▶ WHAT THIS TASK INVOLVES
Skip the pictures. Transcribe the rest of the data below without changing a word.
*** Opening RECORD EXCERPTS ***
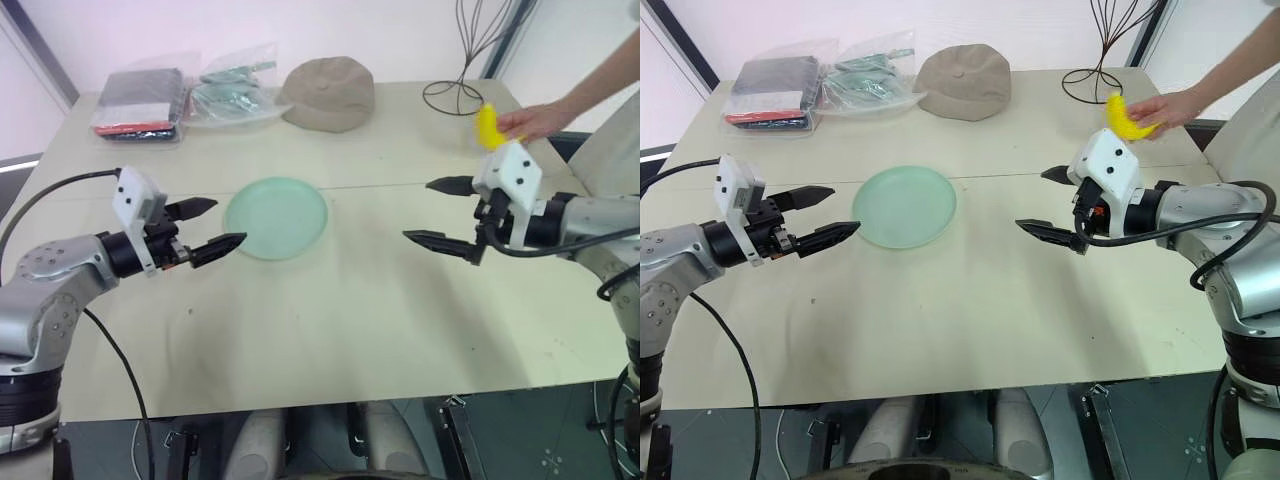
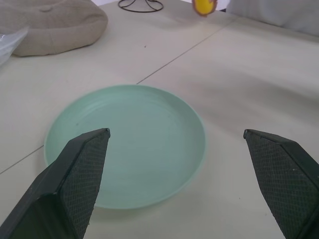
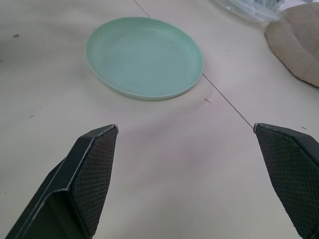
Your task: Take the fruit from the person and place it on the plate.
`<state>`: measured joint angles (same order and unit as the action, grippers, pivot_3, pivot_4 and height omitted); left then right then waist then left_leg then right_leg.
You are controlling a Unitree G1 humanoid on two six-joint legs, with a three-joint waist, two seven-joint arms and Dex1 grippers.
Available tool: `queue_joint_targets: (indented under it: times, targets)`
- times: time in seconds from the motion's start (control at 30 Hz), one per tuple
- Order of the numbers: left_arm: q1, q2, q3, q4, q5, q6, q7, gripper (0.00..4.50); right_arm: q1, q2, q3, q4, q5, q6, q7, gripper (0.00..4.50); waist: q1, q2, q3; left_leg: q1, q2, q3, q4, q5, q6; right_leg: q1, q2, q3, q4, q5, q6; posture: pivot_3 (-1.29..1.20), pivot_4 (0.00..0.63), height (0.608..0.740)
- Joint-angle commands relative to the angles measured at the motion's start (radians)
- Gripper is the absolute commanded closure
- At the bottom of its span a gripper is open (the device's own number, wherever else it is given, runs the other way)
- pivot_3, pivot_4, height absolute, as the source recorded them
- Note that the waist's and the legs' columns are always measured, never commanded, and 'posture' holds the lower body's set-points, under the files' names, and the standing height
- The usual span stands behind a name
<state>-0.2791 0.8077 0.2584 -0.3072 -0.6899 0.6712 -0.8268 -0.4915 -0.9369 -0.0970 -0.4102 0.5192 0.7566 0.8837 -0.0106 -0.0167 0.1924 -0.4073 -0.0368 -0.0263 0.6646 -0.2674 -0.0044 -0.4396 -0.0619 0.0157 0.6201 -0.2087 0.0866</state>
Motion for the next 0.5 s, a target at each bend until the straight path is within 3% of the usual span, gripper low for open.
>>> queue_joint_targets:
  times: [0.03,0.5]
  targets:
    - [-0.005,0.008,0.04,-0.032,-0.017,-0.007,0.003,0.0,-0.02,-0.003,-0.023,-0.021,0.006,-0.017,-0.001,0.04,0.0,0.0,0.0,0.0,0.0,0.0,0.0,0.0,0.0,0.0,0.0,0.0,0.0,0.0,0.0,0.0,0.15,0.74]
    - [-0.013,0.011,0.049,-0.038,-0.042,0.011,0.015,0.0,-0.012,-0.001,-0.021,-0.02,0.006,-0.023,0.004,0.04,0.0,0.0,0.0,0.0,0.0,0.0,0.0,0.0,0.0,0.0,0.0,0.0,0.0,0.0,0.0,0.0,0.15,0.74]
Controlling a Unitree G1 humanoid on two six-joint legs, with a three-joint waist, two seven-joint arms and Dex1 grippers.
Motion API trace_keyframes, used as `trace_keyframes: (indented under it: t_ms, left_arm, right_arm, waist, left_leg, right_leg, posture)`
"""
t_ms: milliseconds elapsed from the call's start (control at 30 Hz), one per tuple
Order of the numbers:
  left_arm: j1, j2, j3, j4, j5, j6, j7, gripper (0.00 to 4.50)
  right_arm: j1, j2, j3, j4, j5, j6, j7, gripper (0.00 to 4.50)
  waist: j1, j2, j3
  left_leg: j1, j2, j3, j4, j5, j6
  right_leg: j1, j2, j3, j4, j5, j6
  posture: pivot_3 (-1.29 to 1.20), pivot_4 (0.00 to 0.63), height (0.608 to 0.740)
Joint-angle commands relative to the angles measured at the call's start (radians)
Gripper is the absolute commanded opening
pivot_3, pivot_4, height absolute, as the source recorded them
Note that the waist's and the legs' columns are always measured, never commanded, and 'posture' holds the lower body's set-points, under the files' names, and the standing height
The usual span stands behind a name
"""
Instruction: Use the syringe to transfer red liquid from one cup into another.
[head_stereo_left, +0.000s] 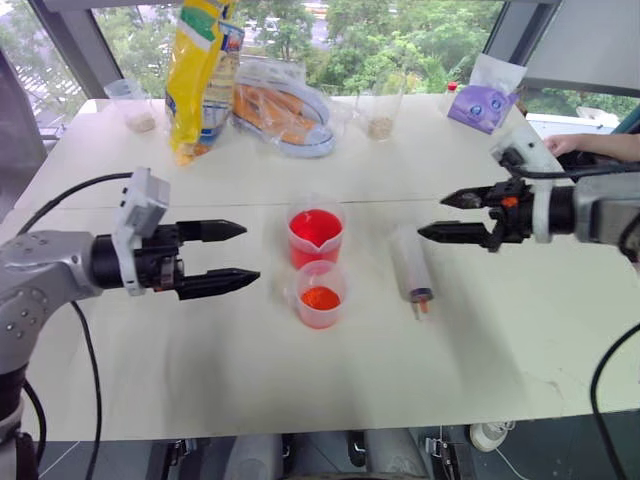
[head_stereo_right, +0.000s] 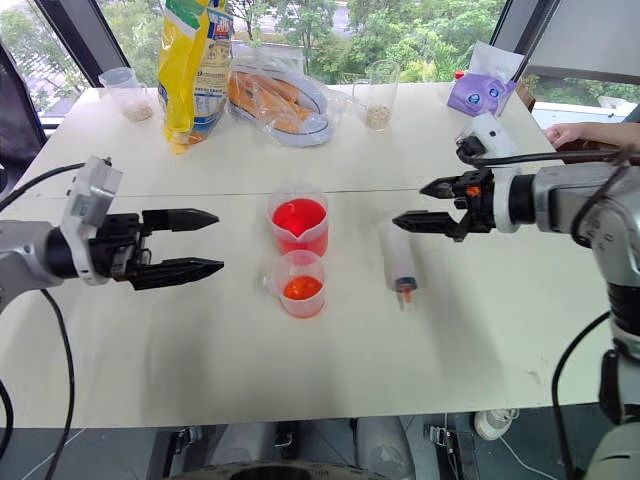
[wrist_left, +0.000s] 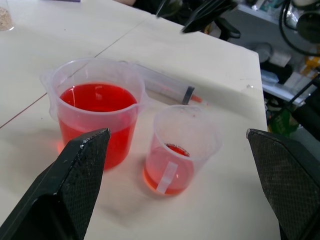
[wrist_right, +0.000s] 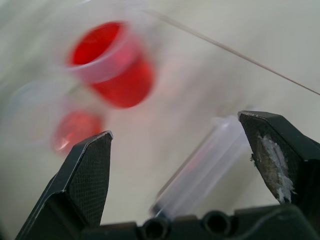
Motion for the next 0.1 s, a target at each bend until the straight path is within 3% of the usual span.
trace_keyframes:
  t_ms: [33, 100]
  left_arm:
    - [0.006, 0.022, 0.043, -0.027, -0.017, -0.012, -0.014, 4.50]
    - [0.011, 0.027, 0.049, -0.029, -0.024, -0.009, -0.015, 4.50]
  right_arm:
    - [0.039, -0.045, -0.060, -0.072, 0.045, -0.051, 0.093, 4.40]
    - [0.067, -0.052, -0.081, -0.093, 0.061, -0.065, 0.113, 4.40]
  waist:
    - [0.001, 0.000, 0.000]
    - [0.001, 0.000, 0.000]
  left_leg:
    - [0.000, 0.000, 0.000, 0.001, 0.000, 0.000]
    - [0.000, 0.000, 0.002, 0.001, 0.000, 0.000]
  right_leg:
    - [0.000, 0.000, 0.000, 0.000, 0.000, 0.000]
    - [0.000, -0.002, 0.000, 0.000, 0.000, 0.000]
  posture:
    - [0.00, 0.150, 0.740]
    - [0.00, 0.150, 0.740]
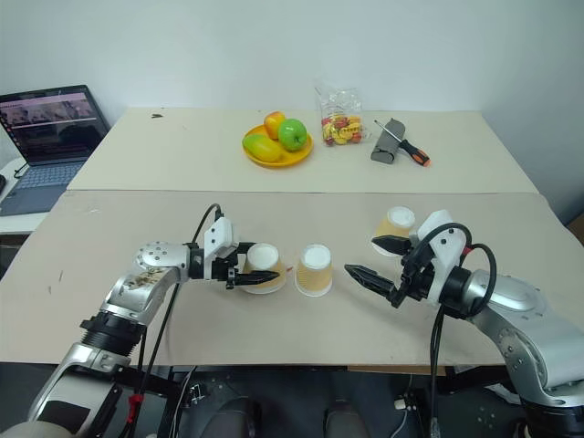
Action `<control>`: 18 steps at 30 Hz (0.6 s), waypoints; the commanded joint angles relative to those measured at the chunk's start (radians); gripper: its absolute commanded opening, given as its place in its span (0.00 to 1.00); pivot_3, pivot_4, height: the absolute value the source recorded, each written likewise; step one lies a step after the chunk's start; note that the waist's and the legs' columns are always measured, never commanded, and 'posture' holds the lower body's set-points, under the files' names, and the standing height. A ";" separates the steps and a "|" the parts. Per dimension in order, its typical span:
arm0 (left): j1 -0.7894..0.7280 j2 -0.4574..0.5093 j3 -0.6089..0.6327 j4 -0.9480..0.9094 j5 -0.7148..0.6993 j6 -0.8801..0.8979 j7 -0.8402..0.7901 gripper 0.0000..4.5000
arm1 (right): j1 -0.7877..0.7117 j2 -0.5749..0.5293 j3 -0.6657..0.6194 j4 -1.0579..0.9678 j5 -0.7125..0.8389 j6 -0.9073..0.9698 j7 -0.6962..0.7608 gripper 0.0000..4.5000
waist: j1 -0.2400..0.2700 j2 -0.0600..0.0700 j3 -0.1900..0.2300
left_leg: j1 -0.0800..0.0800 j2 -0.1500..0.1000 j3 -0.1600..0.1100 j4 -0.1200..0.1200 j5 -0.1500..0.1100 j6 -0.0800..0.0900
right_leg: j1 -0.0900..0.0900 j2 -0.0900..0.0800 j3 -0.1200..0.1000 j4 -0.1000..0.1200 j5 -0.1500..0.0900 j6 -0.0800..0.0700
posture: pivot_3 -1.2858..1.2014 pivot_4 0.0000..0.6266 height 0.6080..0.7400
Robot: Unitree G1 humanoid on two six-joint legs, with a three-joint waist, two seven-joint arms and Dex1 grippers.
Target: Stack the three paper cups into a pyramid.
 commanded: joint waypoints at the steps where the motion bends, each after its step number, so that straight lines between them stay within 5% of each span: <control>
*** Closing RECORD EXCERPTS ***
▶ RESPONSE
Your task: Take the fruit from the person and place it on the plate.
`<state>`: measured joint angles (same order and unit as the action, grippers, pivot_3, pivot_4 and height omitted); left then right then waist then left_leg then right_leg.
You are controlling a Unitree G1 humanoid on two six-joint legs, with a three-joint waist, two seven-joint arms and Dex1 grippers.
Available tool: `queue_joint_targets: (indented under it: times, targets)`
- times: time in seconds from the motion's start (control at 30 Hz), one per tuple
- Order of the numbers: left_arm: q1, q2, q3, q4, q5, q6, q7, gripper (0.00..4.50); right_arm: q1, q2, q3, q4, q5, q6, q7, gripper (0.00..4.50); waist: q1, q2, q3; left_leg: q1, q2, q3, q4, q5, q6; right_leg: q1, q2, q3, q4, q5, q6; posture: pivot_3 (-1.29..1.20), pivot_4 (0.00..0.63), height (0.608..0.740)
- Joint-angle commands relative to the angles measured at the motion's start (radians)
- Gripper is the absolute commanded closure
- At the bottom of its span a gripper is open (the device's own number, wherever else it is given, runs the other way)
- pivot_3, pivot_4, height absolute, as the source recorded them
- Note that the waist's and the legs' columns are always measured, never commanded, and 'posture' holds the lower body's set-points, under the files' names, and the standing height
- The usual span stands behind a name
<state>-0.2791 0.8077 0.2584 -0.3072 -0.6899 0.6712 -0.8268 -0.4915 -0.9369 -0.0970 -0.4102 0.5192 0.7566 0.8837 -0.0106 -0.0167 0.1924 -0.4073 -0.0368 -0.0263 0.6646 -0.2674 -0.0044 -0.4396 -0.0619 0.0157 0.6201 -0.2087 0.0866</state>
Motion for the next 0.5 s, a target at each bend until the straight path is within 3% of the usual span, gripper low for open.
>>> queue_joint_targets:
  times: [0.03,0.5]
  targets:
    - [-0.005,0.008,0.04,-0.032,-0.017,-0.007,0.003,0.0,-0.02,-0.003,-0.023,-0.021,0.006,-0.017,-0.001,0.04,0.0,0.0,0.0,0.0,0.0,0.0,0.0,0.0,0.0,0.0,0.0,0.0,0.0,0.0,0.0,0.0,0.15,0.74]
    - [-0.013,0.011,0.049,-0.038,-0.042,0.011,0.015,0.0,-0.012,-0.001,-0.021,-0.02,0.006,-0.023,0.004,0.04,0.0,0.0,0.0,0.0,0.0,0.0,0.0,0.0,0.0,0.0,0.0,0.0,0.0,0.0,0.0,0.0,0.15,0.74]
Controlling a Unitree G1 humanoid on two six-joint legs, with a three-joint waist, two seven-joint arms and Dex1 grippers.
Motion API trace_keyframes, used as `trace_keyframes: (indented under it: t_ms, left_arm, right_arm, waist, left_leg, right_leg, posture)`
"""
t_ms: milliseconds elapsed from the call's start (control at 30 Hz), one per tuple
Order of the numbers:
  left_arm: j1, j2, j3, j4, j5, j6, j7, gripper (0.00 to 4.50)
  right_arm: j1, j2, j3, j4, j5, j6, j7, gripper (0.00 to 4.50)
  waist: j1, j2, j3
  left_leg: j1, j2, j3, j4, j5, j6
  right_leg: j1, j2, j3, j4, j5, j6
  posture: pivot_3 (-1.29 to 1.20), pivot_4 (0.00 to 0.63), height (0.608 to 0.740)
Joint-angle commands relative to the angles measured at the call's start (radians)
Gripper is the absolute commanded opening
pivot_3, pivot_4, height absolute, as the source recorded them
Note that the waist's and the legs' columns are always measured, never commanded, and 'posture' holds the lower body's set-points, under the files' names, and the standing height
The usual span stands behind a name
"""
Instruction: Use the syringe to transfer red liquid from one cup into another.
[head_stereo_left, +0.000s] 
[head_stereo_right, +0.000s] 
[wrist_left, +0.000s] 
[wrist_right, +0.000s] 
Motion for the next 0.1 s, a target at each bend until the straight path is within 3% of the usual span.
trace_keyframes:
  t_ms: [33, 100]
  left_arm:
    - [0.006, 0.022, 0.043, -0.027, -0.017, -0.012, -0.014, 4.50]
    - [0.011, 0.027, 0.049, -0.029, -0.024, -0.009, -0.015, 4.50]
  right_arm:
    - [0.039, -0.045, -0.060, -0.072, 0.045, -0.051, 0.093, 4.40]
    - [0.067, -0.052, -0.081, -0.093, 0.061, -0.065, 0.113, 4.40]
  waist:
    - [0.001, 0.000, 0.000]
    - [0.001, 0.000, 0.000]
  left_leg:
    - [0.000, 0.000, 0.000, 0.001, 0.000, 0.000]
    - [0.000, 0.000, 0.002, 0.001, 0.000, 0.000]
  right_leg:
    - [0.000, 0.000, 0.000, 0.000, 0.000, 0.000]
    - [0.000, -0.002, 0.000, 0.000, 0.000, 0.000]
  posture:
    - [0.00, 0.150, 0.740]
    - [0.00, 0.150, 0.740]
Action `<control>`: 18 steps at 30 Hz (0.6 s), waypoints; the commanded joint angles relative to those measured at the chunk's start (radians); gripper: its absolute commanded opening, given as its place in its span (0.00 to 1.00); pivot_3, pivot_4, height: the absolute value the source recorded, each written likewise; step one lies a step after the chunk's start; note that the waist's and the legs' columns are always measured, never commanded, and 'posture' holds the lower body's set-points, under the files' names, and the standing height. A ";" separates the steps and a "|" the parts. Per dimension in order, its typical span:
arm0 (left): j1 -0.7894..0.7280 j2 -0.4574..0.5093 j3 -0.6089..0.6327 j4 -0.9480..0.9094 j5 -0.7148..0.6993 j6 -0.8801..0.8979 j7 -0.8402..0.7901 gripper 0.0000..4.5000
arm1 (right): j1 -0.7877..0.7117 j2 -0.5749..0.5293 j3 -0.6657..0.6194 j4 -1.0579..0.9678 j5 -0.7125..0.8389 j6 -0.9073..0.9698 j7 -0.6962..0.7608 gripper 0.0000..4.5000
waist: j1 -0.2400..0.2700 j2 -0.0600..0.0700 j3 -0.1900..0.2300
left_leg: j1 -0.0800..0.0800 j2 -0.1500..0.1000 j3 -0.1600..0.1100 j4 -0.1200..0.1200 j5 -0.1500..0.1100 j6 -0.0800..0.0900
right_leg: j1 -0.0900..0.0900 j2 -0.0900..0.0800 j3 -0.1200..0.1000 j4 -0.1000..0.1200 j5 -0.1500..0.0900 j6 -0.0800..0.0700
posture: pivot_3 -1.2858..1.2014 pivot_4 0.0000..0.6266 height 0.6080..0.7400
Robot: Unitree G1 humanoid on two six-joint legs, with a three-joint waist, two seven-joint arms and Dex1 grippers.
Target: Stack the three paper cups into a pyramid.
 commanded: joint waypoints at the steps where the motion bends, each after its step number, so that straight lines between them stay within 5% of each span: <control>

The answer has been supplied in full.